Mark Clifford had come up from New York to spend a few weeks with his maternal grandfather, Mr. Lofton, who lived almost alone on his beautiful estate a few miles from the Hudson, amid the rich valleys of Orange county. Mr. Lofton belonged to one of the oldest families in the country, and retained a large portion of that aristocratic pride for which they were distinguished. The marriage of his daughter to Mr. Clifford, a merchant of New York, had been strongly opposed on the ground that the alliance was degrading--Mr. Clifford not being able to boast of an ancestor who was anything more than an honest man and a useful citizen. A closer acquaintance with his son-in-law, after the marriage took place, reconciled Mr. Lofton in a good measure to the union; for he found Mr. Clifford to be a man of fine intelligence, gentlemanly feeling, and withal, tenderly attached to his daughter. The marriage was a happy one--and this is rarely the case when the external and selfish desire to make a good family connection is regarded above the mental and moral qualities on which a true union only can be based.

A few years previous to the time at which our story opens, Mrs. Clifford died, leaving one son and two daughters. Mark, the oldest of the children, was in his seventeenth year at the time the sad bereavement occurred--the girls were quite young. He had always been an active boy--ever disposed to get beyond the judicious restraints which his parents wisely sought to throw around him. After his mother's death, he attained a wider liberty. He was still at college when this melancholy event occurred, and continued there for two years; but no longer in correspondence with, and therefore not under the influence of one whose love for him sought ever to hold him back from evil, his natural temperament led him into the indulgence of a liberty that too often went beyond the bounds of propriety.

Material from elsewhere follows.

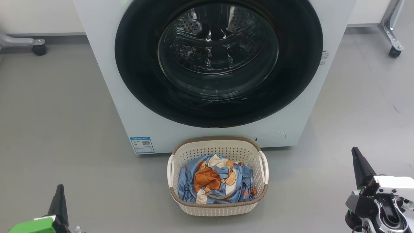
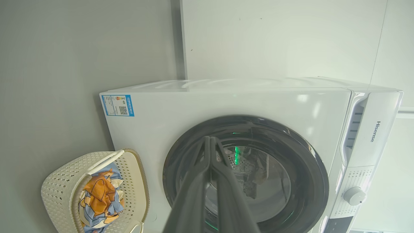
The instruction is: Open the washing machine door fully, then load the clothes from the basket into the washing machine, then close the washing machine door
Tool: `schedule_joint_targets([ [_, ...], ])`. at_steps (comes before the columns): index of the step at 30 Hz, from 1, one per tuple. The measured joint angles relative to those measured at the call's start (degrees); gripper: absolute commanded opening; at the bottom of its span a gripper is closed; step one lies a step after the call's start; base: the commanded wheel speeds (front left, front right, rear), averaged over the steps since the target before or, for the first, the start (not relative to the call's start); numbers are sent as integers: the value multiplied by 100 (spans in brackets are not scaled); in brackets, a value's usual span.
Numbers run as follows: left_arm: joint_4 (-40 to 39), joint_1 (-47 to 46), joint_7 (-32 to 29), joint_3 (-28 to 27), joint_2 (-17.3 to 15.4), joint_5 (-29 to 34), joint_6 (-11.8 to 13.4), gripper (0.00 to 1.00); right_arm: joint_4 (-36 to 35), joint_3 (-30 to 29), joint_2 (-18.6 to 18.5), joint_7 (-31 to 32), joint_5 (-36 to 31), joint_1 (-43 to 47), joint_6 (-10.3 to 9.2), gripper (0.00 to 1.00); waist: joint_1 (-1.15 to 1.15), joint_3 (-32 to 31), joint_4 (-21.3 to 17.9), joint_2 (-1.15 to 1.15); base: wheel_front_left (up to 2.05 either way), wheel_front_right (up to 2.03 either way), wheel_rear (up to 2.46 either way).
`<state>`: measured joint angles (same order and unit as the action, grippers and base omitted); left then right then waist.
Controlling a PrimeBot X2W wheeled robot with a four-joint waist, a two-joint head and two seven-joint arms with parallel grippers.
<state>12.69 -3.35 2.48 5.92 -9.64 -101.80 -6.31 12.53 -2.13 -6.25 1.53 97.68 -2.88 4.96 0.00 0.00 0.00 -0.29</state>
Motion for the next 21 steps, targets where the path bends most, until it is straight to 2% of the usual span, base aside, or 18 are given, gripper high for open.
schedule_joint_targets([
  [11,15,5,0,0,8,0,0,0,11,-1,5,-1,-30,9,0,0,0,0,0,0,0,0,0],
  [12,65,21,2,3,36,0,-1,100,56,5,24,-1,-30,41,0,100,0,0,0,0,0,0,0],
  [14,176,109,5,25,130,0,-1,100,182,22,111,-2,-30,154,-3,100,0,0,0,0,0,0,0],
  [15,245,155,5,30,180,0,-1,0,258,29,152,-2,-30,213,-4,0,0,0,0,0,0,0,0],
  [16,301,205,5,37,232,0,-1,100,315,35,190,-2,-30,281,-4,100,0,0,0,0,0,0,0],
  [21,417,304,11,79,339,1,-1,100,433,35,275,-15,-30,436,-5,100,0,2,-1,0,0,0,0],
])
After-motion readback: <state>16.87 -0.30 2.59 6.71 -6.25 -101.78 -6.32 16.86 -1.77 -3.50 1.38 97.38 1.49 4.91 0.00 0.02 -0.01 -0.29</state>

On leaving college Mr. Clifford conferred with his son touching the profession he wished to adopt, and to his surprise found him bent on entering the navy. All efforts to discourage the idea were of no avail. The young man was for the navy and nothing else. Yielding at last to the desire of his son, Mr. Clifford entered the usual form of application at the Navy Yard in Washington, but, at the same time, in a private letter to the Secretary, intimated his wish that the application might not be favorably considered.

Time passed on, but Mark did not receive the anxiously looked for appointment. Many reasons were conjectured by the young man, who, at last, resolved on pushing through his application, if personal efforts could be of any avail. To this end, he repaired to the seat of government, and waited on the Secretary. In his interviews with this functionary, some expressions were dropped that caused a suspicion of the truth to pass through his mind. A series of rapidly recurring questions addressed to the Secretary were answered in a way that fully confirmed this suspicion. The effect of this upon the excitable and impulsive young man will appear as our story progresses.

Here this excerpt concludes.